▶ [What to work on]: Copy each line of the records that contains the word "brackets".

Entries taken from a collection
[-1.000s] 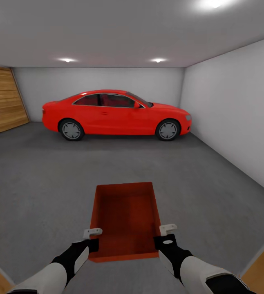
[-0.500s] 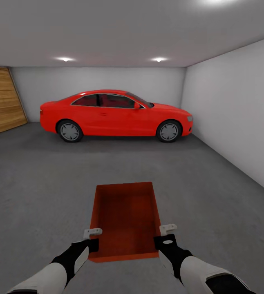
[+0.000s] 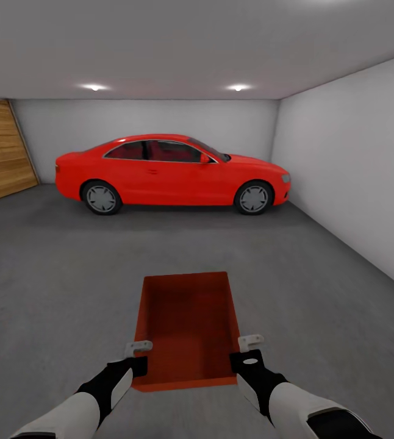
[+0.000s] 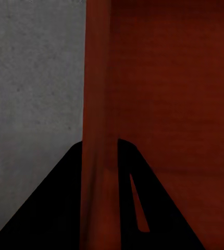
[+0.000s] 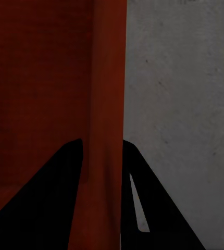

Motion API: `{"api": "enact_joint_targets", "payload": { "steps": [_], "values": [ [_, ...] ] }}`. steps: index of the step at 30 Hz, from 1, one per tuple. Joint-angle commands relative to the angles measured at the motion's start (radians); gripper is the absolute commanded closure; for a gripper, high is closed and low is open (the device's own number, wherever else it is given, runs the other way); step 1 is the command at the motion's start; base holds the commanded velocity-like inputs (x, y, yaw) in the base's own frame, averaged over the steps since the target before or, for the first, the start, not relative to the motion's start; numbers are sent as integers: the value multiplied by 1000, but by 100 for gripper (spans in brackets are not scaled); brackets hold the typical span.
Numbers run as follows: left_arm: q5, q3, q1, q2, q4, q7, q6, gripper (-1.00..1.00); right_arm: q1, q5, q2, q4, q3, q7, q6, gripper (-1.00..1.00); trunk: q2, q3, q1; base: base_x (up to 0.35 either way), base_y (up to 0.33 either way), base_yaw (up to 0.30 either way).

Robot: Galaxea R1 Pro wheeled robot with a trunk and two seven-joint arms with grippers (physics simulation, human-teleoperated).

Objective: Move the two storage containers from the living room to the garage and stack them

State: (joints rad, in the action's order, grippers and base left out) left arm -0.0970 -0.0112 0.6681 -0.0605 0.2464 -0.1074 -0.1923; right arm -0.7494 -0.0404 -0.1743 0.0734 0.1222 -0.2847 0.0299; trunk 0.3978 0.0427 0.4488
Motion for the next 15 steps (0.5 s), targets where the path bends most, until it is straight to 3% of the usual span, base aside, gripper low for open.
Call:
{"api": "enact_joint_targets", "payload": {
  "steps": [1,15],
  "values": [
    [2,-16,1,50,24,-9,2,100,-1,7,0,-4,-13,-13,3,100,2,2,1,322,0,0],
    [2,-16,1,50,24,-8,2,100,-1,7,0,-4,-13,-13,4,100,2,2,1,322,0,0]
  ]
}}
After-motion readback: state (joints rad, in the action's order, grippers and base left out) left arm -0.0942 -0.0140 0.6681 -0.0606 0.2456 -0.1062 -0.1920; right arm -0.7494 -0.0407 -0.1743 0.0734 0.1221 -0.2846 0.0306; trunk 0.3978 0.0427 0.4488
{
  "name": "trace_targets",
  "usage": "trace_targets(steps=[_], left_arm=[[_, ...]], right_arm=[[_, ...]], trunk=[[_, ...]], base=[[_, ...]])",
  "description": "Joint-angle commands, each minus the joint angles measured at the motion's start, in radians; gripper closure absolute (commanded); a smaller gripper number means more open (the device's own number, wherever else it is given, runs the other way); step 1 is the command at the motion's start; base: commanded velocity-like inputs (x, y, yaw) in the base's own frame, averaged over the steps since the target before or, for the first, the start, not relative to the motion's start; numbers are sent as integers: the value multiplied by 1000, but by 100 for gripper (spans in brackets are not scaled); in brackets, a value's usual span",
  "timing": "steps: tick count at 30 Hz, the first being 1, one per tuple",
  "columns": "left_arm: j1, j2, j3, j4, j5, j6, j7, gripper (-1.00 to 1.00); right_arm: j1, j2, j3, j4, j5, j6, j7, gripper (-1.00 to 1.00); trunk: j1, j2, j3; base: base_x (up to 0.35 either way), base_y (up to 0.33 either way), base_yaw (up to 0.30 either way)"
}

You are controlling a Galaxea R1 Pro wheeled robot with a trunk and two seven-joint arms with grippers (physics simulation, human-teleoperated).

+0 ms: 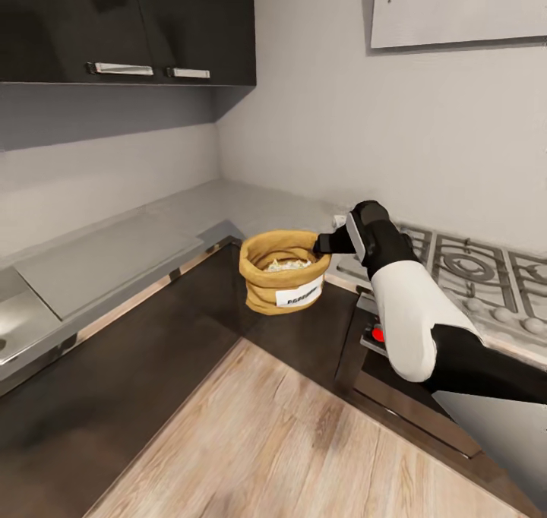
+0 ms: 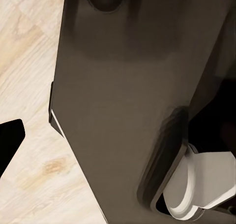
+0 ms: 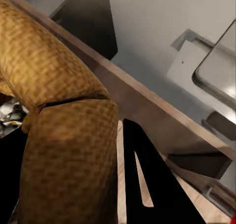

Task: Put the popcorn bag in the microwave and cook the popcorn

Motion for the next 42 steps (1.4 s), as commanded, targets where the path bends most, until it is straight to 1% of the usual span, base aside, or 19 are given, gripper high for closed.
trace_targets(steps=[1,3,5,8,11,16,22,28,30,32,33,42], left_arm=[[0,0,2,-1,3,-2,1,-100],[0,0,2,-1,3,-2,1,-100],[0,0,2,-1,3,-2,1,-100],[0,0,2,-1,3,-2,1,-100],[0,0,2,-1,3,-2,1,-100],[0,0,2,-1,3,-2,1,-100],[0,0,2,-1,3,-2,1,-100],[0,0,2,-1,3,-2,1,-100],[0,0,2,-1,3,-2,1,-100],[0,0,2,-1,3,-2,1,-100],[0,0,2,-1,3,-2,1,-100],[0,0,2,-1,3,-2,1,-100]], right_arm=[[2,1,-7,-1,10,3,8,100],[7,1,-8,-1,9,3,8,100],[36,1,-8,-1,9,3,7,100],[46,1,-8,-1,9,3,7,100],[75,1,-8,-1,10,3,7,100],[86,1,-8,-1,8,3,7,100],[123,1,-8,-1,7,3,7,100],[129,1,-8,0,5,3,7,100],[143,1,-8,5,6,3,7,100],[178,1,-8,9,7,3,7,100],[185,1,-8,10,7,3,7,100],[200,-2,-7,18,8,3,7,100]], trunk=[[0,-1,1],[0,-1,4],[0,-1,7],[0,-1,12],[0,-1,17],[0,-1,25],[0,-1,35],[0,-1,44],[0,-1,47],[0,-1,51],[0,-1,52],[0,-1,67]], base=[[0,0,0],[0,0,0],[0,0,0],[0,0,0],[0,0,0],[0,0,0],[0,0,0],[0,0,0],[0,0,0],[0,0,0],[0,0,0],[0,0,0]])
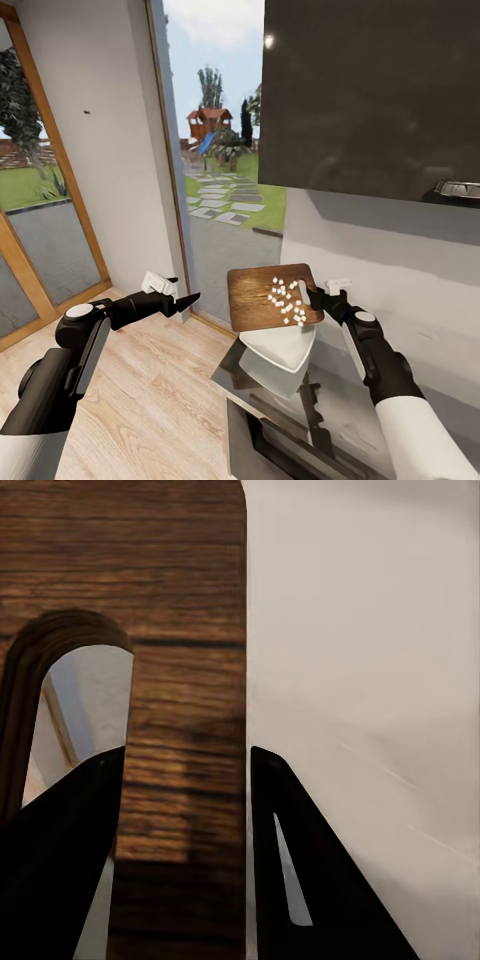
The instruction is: In the kitchen, take the Vidalia onion out of the sink, dice it on the chopping board with the paring knife, put the diced onion into the bowl on the countertop, then place both the paring knife and the chopping board into the sink.
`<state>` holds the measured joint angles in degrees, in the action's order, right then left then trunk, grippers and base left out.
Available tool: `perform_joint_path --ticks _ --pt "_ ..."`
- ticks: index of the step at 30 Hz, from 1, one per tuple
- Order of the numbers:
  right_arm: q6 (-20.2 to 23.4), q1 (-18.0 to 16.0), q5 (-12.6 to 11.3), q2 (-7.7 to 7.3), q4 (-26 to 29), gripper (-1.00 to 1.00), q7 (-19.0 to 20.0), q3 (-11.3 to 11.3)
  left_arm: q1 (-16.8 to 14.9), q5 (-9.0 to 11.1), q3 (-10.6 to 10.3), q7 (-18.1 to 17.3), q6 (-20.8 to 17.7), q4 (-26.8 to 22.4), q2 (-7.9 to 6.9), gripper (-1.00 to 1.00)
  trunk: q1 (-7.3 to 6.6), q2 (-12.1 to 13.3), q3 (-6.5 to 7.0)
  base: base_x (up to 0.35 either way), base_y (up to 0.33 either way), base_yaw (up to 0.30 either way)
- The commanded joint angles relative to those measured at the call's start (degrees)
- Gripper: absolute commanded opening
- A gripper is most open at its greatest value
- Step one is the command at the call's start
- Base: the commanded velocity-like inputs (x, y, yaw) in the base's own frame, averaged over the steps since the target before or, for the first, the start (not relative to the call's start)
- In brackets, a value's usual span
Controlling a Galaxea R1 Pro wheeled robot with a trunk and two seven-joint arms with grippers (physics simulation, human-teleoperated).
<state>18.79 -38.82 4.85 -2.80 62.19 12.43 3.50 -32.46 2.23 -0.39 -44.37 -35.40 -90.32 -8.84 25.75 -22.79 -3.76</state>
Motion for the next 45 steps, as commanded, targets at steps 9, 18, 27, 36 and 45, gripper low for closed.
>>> perform_joint_path --ticks 9,18,27,36,45 --pt "0.02 -0.06 0.51 0.29 -0.04 -1.0 0.46 0.12 -0.06 0.23 -0.05 0.03 -0.37 -0.03 -0.03 1.0 0.04 -0.14 -0.14 0.0 0.0 0.0" --pt "-0.11 -0.08 0.51 0.28 -0.03 -1.0 0.49 0.19 -0.06 0.23 -0.05 0.01 -0.37 -0.03 -0.03 1.0 0.04 -0.14 -0.14 0.0 0.0 0.0" --pt "-4.45 -0.05 0.51 0.29 -0.05 -1.0 0.42 0.11 -0.06 0.23 -0.05 0.07 -0.37 -0.03 -0.03 1.0 0.04 -0.14 -0.14 0.0 0.0 0.0" --pt "-4.63 -0.04 0.59 0.29 -0.06 -1.0 0.42 0.11 -0.06 0.23 -0.05 0.07 -0.37 -0.03 -0.03 1.0 0.04 -0.14 -0.14 0.0 0.0 0.0" --pt "-4.72 -0.05 0.68 0.27 -0.05 -1.0 0.4 0.16 -0.06 0.23 -0.02 0.07 -0.37 -0.03 -0.03 1.0 0.04 -0.14 -0.14 0.0 0.0 0.0"
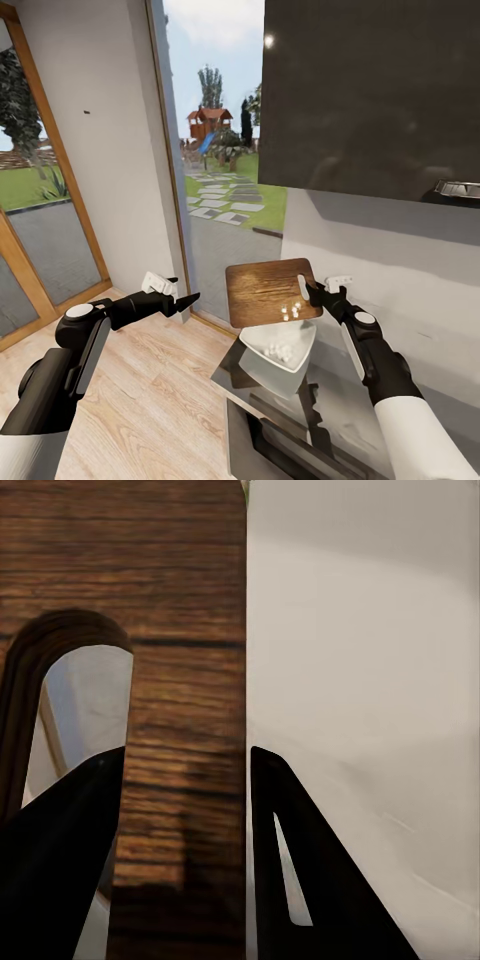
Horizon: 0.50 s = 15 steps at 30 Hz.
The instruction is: In the kitchen, take the Vidalia onion out of the sink, dice it on the chopping board with the paring knife, put the diced onion into the bowl on the countertop, then place both the paring knife and the chopping board into the sink.
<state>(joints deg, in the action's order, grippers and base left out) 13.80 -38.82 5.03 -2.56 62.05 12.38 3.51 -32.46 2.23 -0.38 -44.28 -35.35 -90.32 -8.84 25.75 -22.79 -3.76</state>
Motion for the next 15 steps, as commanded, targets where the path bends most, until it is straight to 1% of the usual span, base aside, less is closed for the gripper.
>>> perform_joint_path --ticks 1,4,9,15 --pt "0.27 -0.04 0.5 0.02 0.09 -1.0 0.46 0.13 -0.06 0.23 -0.04 -0.01 -0.42 -0.03 -0.03 1.0 0.04 -0.14 -0.14 0.0 0.0 0.0" --pt "0.16 -0.09 0.51 0.01 0.09 -1.0 0.45 0.11 -0.06 0.23 -0.03 -0.01 -0.42 -0.02 -0.03 1.0 0.04 -0.14 -0.14 0.0 0.0 0.0" --pt "-2.91 -0.1 0.51 0.01 0.09 -1.0 0.48 0.09 -0.06 0.23 -0.05 -0.01 -0.42 -0.03 -0.03 1.0 0.04 -0.14 -0.14 0.0 0.0 0.0" --pt "-3.4 -0.09 0.55 0.04 0.09 -1.0 0.48 0.09 -0.06 0.23 -0.06 -0.01 -0.42 -0.03 -0.03 1.0 0.04 -0.14 -0.14 0.0 0.0 0.0"
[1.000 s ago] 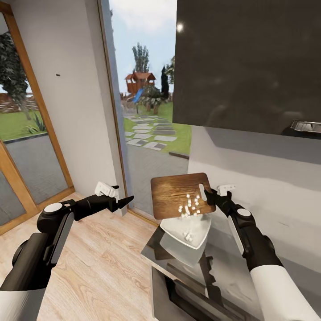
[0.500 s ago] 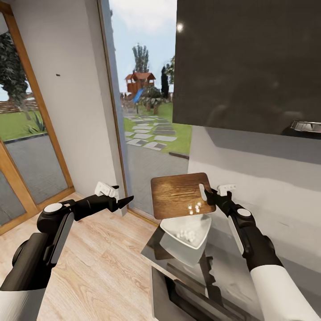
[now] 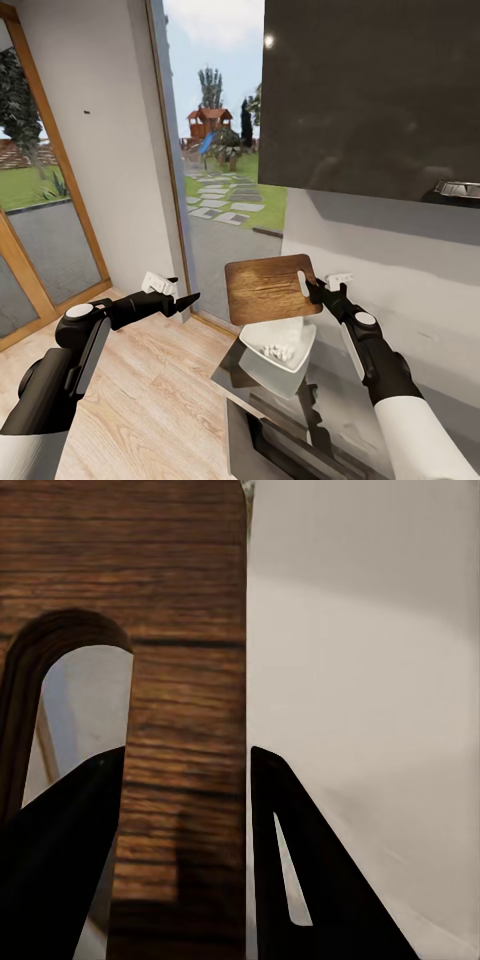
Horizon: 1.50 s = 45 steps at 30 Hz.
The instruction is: In the kitchen, take the Vidalia onion out of the sink, dice it on the chopping board with the paring knife, put the diced onion into the bowl on the countertop, then place both the paring knife and the chopping board into the sink.
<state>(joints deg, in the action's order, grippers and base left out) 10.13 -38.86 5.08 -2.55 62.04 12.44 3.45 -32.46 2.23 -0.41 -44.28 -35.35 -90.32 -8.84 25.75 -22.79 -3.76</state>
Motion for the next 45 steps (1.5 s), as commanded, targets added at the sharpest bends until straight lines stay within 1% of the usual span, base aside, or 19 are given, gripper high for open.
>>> perform_joint_path --ticks 1,12,15,16,18,19,20,22,23,24,25,26,30,33,34,40,43,45 --pt "0.27 -0.05 0.5 0.02 0.1 -1.0 0.42 0.15 -0.06 0.23 -0.03 -0.01 -0.42 -0.03 -0.03 1.0 0.04 -0.14 -0.14 0.0 0.0 0.0" --pt "0.43 -0.08 0.47 0.0 0.17 -1.0 0.47 0.29 -0.06 0.23 -0.03 -0.1 -0.5 -0.03 -0.03 1.0 0.04 -0.14 -0.14 0.0 0.0 0.0" --pt "1.83 -0.08 0.46 0.0 0.44 -1.0 0.48 0.61 -0.06 0.23 -0.03 -0.08 -0.51 -0.03 -0.03 1.0 0.04 -0.14 -0.14 0.0 0.0 0.0" --pt "3.07 -0.08 0.46 -0.03 0.54 -1.0 0.48 0.81 -0.06 0.23 -0.03 -0.09 -0.51 -0.03 -0.03 1.0 0.04 -0.14 -0.14 0.0 0.0 0.0" --pt "7.25 -0.08 0.46 -0.15 0.8 -1.0 0.52 1.7 -0.06 0.23 -0.03 -0.06 -0.51 -0.03 -0.03 1.0 0.04 -0.14 -0.14 0.0 0.0 0.0" --pt "12.28 -0.08 0.46 -0.27 2.4 -1.0 0.55 2.74 -0.06 0.23 -0.08 -0.04 -0.51 -0.03 -0.03 1.0 0.04 -0.14 -0.14 0.0 0.0 0.0" --pt "16.66 -0.08 0.46 -0.32 5.52 -1.0 0.61 3.77 -0.06 0.23 -0.1 -0.03 -0.51 -0.03 -0.03 1.0 0.04 -0.14 -0.14 0.0 0.0 0.0" --pt "21.46 -0.08 0.48 -0.37 7.97 -1.0 0.64 4.9 -0.06 0.23 -0.11 -0.02 -0.51 -0.03 -0.03 1.0 0.04 -0.14 -0.14 0.0 -0.074 0.0" --pt "24.36 -0.08 0.5 -0.42 8.74 -1.0 0.65 5.53 -0.06 0.23 -0.12 -0.02 -0.51 -0.03 -0.03 1.0 0.04 -0.14 -0.14 0.0 -0.177 0.0" --pt "28.13 -0.08 0.52 -0.52 9.71 -1.0 0.63 6.2 -0.06 0.23 -0.12 -0.02 -0.51 -0.03 -0.03 1.0 0.04 -0.14 -0.14 0.0 -0.243 0.0" --pt "30.26 -0.08 0.53 -0.65 10.52 -1.0 0.62 6.46 -0.06 0.23 -0.1 -0.01 -0.51 -0.03 -0.03 1.0 0.04 -0.14 -0.14 0.0 -0.268 0.0" --pt "31.2 -0.08 0.53 -0.71 10.95 -1.0 0.61 6.55 -0.06 0.23 -0.09 -0.01 -0.51 -0.03 -0.03 1.0 0.04 -0.14 -0.14 0.0 -0.274 0.0" --pt "37.35 -0.08 0.54 -0.91 13.86 -1.0 0.58 6.79 -0.06 0.23 -0.01 -0.06 -0.51 -0.03 -0.03 1.0 0.04 -0.14 -0.14 0.0 -0.223 0.0" --pt "40.49 -0.08 0.58 -0.99 15.02 -1.0 0.57 6.87 -0.06 0.23 0.03 -0.08 -0.51 -0.03 -0.03 1.0 0.04 -0.14 -0.14 0.0 -0.124 -0.026" --pt "42.6 -0.08 0.62 -1.22 16.63 -1.0 0.57 6.9 -0.06 0.23 0.0 -0.1 -0.51 -0.03 -0.03 1.0 0.04 -0.14 -0.14 0.0 -0.031 -0.205" --pt "44.77 -0.08 0.63 -1.87 17.81 -1.0 0.57 6.95 -0.06 0.23 0.06 -0.1 -0.51 -0.03 -0.03 1.0 0.04 -0.14 -0.14 0.0 -0.009 -0.261" --pt "45.51 -0.08 0.6 -3.54 18.16 -1.0 0.57 6.99 -0.06 0.23 0.12 -0.1 -0.51 -0.03 -0.03 1.0 0.04 -0.14 -0.14 0.0 -0.001 -0.283" --pt "46.0 -0.08 0.59 -4.37 18.27 -1.0 0.59 7.03 -0.06 0.23 0.13 -0.1 -0.51 -0.03 -0.04 1.0 0.04 -0.14 -0.14 0.0 0.0 -0.285"
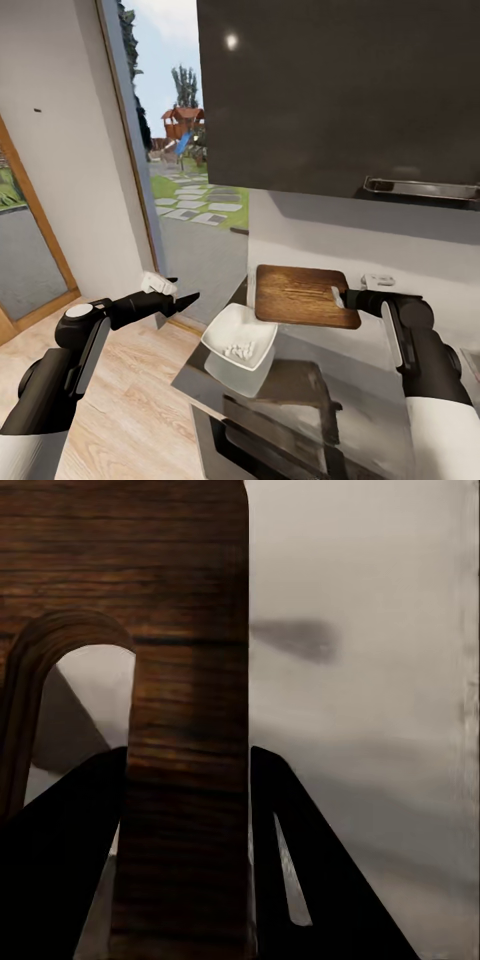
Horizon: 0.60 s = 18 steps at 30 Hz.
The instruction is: In the kitchen, take the Vidalia onion out of the sink, dice it on the chopping board with the paring knife, put the diced onion into the bowl on the countertop, then place both the paring knife and the chopping board into the sink.
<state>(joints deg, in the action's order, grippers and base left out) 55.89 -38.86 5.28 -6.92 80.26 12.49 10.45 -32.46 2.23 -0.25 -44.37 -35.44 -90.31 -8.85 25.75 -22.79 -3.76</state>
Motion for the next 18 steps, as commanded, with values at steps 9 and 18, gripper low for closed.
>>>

▶ [Task output]:
Motion API: `{"api": "enact_joint_targets", "payload": { "steps": [_], "values": [ [_, ...] ] }}`. steps: index of the step at 30 Hz, from 1, one per tuple. Joint-angle commands relative to the angles measured at the motion's start (radians); gripper is the absolute commanded closure; for a gripper, high is closed and low is open (the device's own number, wherever else it is given, runs the other way); step 1 is the command at the motion's start; base holds the commanded velocity-like inputs (x, y, yaw) in the base's own frame, averaged over the steps since the target before or, for the first, the start, not relative to the motion's start; numbers are sent as integers: the value multiplied by 1000, but by 100 for gripper (spans in brackets are not scaled); brackets hold the typical span.
  "description": "Joint-angle commands, each minus the joint angles measured at the motion's start, in radians; gripper closure absolute (commanded); a smaller gripper number means more open (the device's own number, wherever else it is given, runs the other way); step 1 is the command at the motion's start; base: commanded velocity-like inputs (x, y, yaw) in the base's own frame, averaged over the steps since the target before or, for the first, the start, not relative to the motion's start; numbers are sent as integers: the value multiplied by 1000, but by 100 for gripper (spans in brackets are not scaled); in brackets, a value's usual span",
- In brackets, a value's usual span

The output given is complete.